Task statement. Type each record below again, with the same words.

Given data.
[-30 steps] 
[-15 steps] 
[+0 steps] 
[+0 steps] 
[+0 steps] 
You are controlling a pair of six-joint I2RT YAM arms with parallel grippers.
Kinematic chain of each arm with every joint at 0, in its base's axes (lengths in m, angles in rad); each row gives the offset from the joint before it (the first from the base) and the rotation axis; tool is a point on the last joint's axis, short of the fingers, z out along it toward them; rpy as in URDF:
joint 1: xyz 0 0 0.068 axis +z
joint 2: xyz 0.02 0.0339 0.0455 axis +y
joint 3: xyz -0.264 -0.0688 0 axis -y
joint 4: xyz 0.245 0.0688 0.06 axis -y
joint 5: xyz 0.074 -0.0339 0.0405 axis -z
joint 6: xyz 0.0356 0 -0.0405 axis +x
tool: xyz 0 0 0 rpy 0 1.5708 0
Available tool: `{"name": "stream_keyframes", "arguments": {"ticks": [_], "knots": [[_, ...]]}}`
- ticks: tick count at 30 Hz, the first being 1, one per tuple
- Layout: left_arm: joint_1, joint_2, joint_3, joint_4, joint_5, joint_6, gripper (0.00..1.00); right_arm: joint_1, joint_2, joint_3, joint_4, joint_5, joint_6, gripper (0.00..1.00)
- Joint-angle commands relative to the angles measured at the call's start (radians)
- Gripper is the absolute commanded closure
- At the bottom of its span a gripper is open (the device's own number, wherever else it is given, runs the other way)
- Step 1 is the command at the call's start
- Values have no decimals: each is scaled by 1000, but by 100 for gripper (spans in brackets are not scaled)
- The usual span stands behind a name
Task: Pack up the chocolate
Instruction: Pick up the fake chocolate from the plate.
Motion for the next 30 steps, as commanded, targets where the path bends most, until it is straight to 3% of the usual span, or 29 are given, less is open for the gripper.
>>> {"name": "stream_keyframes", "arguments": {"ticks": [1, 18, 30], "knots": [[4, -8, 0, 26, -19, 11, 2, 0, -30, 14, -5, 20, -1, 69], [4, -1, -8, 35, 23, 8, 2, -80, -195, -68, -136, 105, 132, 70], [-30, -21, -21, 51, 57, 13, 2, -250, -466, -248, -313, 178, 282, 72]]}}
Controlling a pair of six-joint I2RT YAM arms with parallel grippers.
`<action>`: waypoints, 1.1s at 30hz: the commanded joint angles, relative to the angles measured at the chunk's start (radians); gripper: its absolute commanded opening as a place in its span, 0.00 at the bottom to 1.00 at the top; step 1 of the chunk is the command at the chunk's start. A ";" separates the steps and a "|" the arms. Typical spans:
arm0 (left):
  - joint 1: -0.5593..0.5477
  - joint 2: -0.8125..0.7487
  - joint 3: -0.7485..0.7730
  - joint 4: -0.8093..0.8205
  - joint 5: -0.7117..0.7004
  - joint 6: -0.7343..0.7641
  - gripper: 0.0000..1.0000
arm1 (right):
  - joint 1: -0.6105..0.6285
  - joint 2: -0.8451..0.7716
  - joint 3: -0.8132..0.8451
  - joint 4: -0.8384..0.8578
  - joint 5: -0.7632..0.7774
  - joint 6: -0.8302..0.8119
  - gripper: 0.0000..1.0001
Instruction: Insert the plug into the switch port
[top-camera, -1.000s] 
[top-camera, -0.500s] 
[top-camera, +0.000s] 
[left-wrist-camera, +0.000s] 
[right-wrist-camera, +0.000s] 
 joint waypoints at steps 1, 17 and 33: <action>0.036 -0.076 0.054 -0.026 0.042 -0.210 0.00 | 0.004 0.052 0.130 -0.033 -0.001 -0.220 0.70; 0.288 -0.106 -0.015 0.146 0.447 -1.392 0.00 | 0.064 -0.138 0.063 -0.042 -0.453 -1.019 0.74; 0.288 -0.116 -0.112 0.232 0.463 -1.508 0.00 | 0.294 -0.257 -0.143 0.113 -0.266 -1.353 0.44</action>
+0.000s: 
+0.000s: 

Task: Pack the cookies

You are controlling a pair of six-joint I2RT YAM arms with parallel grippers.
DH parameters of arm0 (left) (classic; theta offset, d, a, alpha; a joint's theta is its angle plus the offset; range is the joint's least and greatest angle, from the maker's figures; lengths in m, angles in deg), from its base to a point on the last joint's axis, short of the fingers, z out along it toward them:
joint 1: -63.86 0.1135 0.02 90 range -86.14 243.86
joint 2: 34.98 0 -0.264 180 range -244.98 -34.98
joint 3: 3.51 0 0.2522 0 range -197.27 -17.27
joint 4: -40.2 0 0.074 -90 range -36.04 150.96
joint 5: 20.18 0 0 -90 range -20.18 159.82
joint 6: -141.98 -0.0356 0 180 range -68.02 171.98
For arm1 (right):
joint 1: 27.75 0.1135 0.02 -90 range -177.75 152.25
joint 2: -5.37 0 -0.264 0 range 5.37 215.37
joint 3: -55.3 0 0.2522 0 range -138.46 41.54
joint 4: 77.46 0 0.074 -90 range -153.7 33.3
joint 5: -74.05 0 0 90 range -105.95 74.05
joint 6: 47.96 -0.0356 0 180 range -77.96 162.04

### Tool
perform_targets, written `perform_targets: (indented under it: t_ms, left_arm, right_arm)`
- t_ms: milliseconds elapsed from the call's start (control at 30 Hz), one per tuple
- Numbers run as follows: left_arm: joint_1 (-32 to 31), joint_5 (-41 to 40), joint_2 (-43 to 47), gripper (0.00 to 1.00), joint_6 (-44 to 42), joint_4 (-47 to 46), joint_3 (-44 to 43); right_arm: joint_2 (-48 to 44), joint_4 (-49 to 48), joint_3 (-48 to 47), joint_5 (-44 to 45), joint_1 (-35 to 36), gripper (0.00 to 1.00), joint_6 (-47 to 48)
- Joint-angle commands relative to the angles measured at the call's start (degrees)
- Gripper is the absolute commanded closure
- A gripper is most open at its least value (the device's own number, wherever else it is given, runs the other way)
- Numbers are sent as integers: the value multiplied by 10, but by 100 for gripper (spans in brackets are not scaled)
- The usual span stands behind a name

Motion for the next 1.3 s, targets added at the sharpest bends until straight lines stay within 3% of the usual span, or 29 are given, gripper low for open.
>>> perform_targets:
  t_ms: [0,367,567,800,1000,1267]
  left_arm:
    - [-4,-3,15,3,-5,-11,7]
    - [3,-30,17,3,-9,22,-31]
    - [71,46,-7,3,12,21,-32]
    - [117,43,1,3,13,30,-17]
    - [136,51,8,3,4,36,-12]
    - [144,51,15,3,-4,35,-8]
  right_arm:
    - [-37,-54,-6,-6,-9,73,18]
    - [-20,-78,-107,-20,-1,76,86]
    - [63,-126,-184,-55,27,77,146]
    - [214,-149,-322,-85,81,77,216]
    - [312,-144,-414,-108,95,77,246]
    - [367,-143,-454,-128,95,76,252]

Result for this task.
[-30 steps] 
[-15 steps] 
[+0 steps] 
[+0 steps] 
[+0 steps] 
You are controlling a pair of six-joint I2RT YAM arms with parallel grippers.
Kinematic chain of each arm with every joint at 0, in its base's axes (lengths in m, angles in rad); each row gives the offset from the joint before it (the first from the base) and the rotation axis; tool is a point on the last joint's axis, short of the fingers, z out along it toward them; rpy as in URDF:
joint 1: xyz 0 0 0.068 axis +z
joint 2: xyz 0.02 0.0339 0.0455 axis +y
joint 3: xyz -0.264 -0.0688 0 axis -y
joint 4: xyz 0.245 0.0688 0.06 axis -y
joint 5: xyz 0.074 -0.0339 0.0405 axis -z
joint 6: xyz 0.0356 0 -0.0405 axis +x
tool: xyz 0 0 0 rpy 0 1.5708 0
Available tool: `{"name": "stream_keyframes", "arguments": {"ticks": [_], "knots": [[_, ...]]}}`
- ticks: tick count at 30 Hz, the first being 1, one per tuple
- Layout: left_arm: joint_1, joint_2, joint_3, joint_4, joint_5, joint_6, gripper (0.00..1.00); right_arm: joint_1, joint_2, joint_3, joint_4, joint_5, joint_6, gripper (0.00..1.00)
- Joint-angle commands relative to the angles measured at the call's start (radians)
- Gripper is the absolute commanded closure
- At the bottom of its span a gripper is open (the device's own number, wherever else it is given, runs the other way)
- Step 1 is the command at the call's start
- Values have no decimals: each is scaled by 1000, but by 100 for gripper (spans in brackets are not scaled)
- The usual span stands behind a name
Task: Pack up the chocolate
Instruction: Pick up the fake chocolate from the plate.
Motion for the next 30 steps, as commanded, targets where the path bends most, until it is straight to 3% of the usual span, or 29 are given, less is open for the gripper.
>>> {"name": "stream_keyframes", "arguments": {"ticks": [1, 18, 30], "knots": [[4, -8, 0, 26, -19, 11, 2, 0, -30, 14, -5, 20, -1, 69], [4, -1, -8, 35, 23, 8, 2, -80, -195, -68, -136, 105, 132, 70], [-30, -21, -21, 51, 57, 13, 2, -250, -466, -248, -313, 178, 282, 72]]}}
Controlling a pair of six-joint I2RT YAM arms with parallel grippers.
`<action>`: waypoints, 1.1s at 30hz: the commanded joint angles, relative to the angles measured at the chunk's start (radians); gripper: its absolute commanded opening as a place in its span, 0.00 at the bottom to 1.00 at the top; step 1 of the chunk is the command at the chunk's start. A ";" separates the steps and a "|" the arms. Typical spans:
arm0 (left):
  - joint 1: -0.5593..0.5477
  - joint 2: -0.8125..0.7487
  - joint 3: -0.7485..0.7730
  - joint 4: -0.8093..0.8205
  - joint 5: -0.7117..0.7004
  - joint 6: -0.7343..0.7641
  - gripper: 0.0000..1.0000
arm1 (right):
  - joint 1: -0.6105..0.6285
  - joint 2: -0.8451..0.7716
  - joint 3: -0.8132..0.8451
  - joint 4: -0.8384..0.8578
  - joint 5: -0.7632..0.7774
  - joint 6: -0.8302..0.8119
  - gripper: 0.0000..1.0001
Instruction: Insert the plug into the switch port
[top-camera, -1.000s] 
[top-camera, -0.500s] 
[top-camera, +0.000s] 
[left-wrist-camera, +0.000s] 
[right-wrist-camera, +0.000s] 
 joint waypoints at steps 1, 17 and 33: <action>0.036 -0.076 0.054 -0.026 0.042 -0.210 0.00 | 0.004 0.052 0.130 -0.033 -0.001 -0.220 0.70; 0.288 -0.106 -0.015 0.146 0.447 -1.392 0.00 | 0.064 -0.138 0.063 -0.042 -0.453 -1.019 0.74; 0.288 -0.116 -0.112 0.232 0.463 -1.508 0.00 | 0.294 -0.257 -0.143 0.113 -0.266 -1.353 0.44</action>
+0.000s: 
+0.000s: 

Task: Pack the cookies

You are controlling a pair of six-joint I2RT YAM arms with parallel grippers.
DH parameters of arm0 (left) (classic; theta offset, d, a, alpha; a joint's theta is its angle plus the offset; range is the joint's least and greatest angle, from the maker's figures; lengths in m, angles in deg), from its base to a point on the last joint's axis, short of the fingers, z out along it toward them:
joint 1: -63.86 0.1135 0.02 90 range -86.14 243.86
joint 2: 34.98 0 -0.264 180 range -244.98 -34.98
joint 3: 3.51 0 0.2522 0 range -197.27 -17.27
joint 4: -40.2 0 0.074 -90 range -36.04 150.96
joint 5: 20.18 0 0 -90 range -20.18 159.82
joint 6: -141.98 -0.0356 0 180 range -68.02 171.98
For arm1 (right):
joint 1: 27.75 0.1135 0.02 -90 range -177.75 152.25
joint 2: -5.37 0 -0.264 0 range 5.37 215.37
joint 3: -55.3 0 0.2522 0 range -138.46 41.54
joint 4: 77.46 0 0.074 -90 range -153.7 33.3
joint 5: -74.05 0 0 90 range -105.95 74.05
joint 6: 47.96 -0.0356 0 180 range -77.96 162.04

### Tool
perform_targets, written `perform_targets: (indented under it: t_ms, left_arm, right_arm)`
- t_ms: milliseconds elapsed from the call's start (control at 30 Hz), one per tuple
- Numbers run as follows: left_arm: joint_1 (-32 to 31), joint_5 (-41 to 40), joint_2 (-43 to 47), gripper (0.00 to 1.00), joint_6 (-44 to 42), joint_4 (-47 to 46), joint_3 (-44 to 43); right_arm: joint_2 (-48 to 44), joint_4 (-49 to 48), joint_3 (-48 to 47), joint_5 (-44 to 45), joint_1 (-35 to 36), gripper (0.00 to 1.00), joint_6 (-47 to 48)
- Joint-angle commands relative to the angles measured at the call's start (degrees)
- Gripper is the absolute commanded closure
- A gripper is most open at its least value (the device's own number, wherever else it is given, runs the other way)
- Numbers are sent as integers: the value multiplied by 10, but by 100 for gripper (spans in brackets are not scaled)
- The usual span stands behind a name

Motion for the next 1.3 s, targets added at the sharpest bends until straight lines stay within 3% of the usual span, or 29 are given, gripper low for open.
>>> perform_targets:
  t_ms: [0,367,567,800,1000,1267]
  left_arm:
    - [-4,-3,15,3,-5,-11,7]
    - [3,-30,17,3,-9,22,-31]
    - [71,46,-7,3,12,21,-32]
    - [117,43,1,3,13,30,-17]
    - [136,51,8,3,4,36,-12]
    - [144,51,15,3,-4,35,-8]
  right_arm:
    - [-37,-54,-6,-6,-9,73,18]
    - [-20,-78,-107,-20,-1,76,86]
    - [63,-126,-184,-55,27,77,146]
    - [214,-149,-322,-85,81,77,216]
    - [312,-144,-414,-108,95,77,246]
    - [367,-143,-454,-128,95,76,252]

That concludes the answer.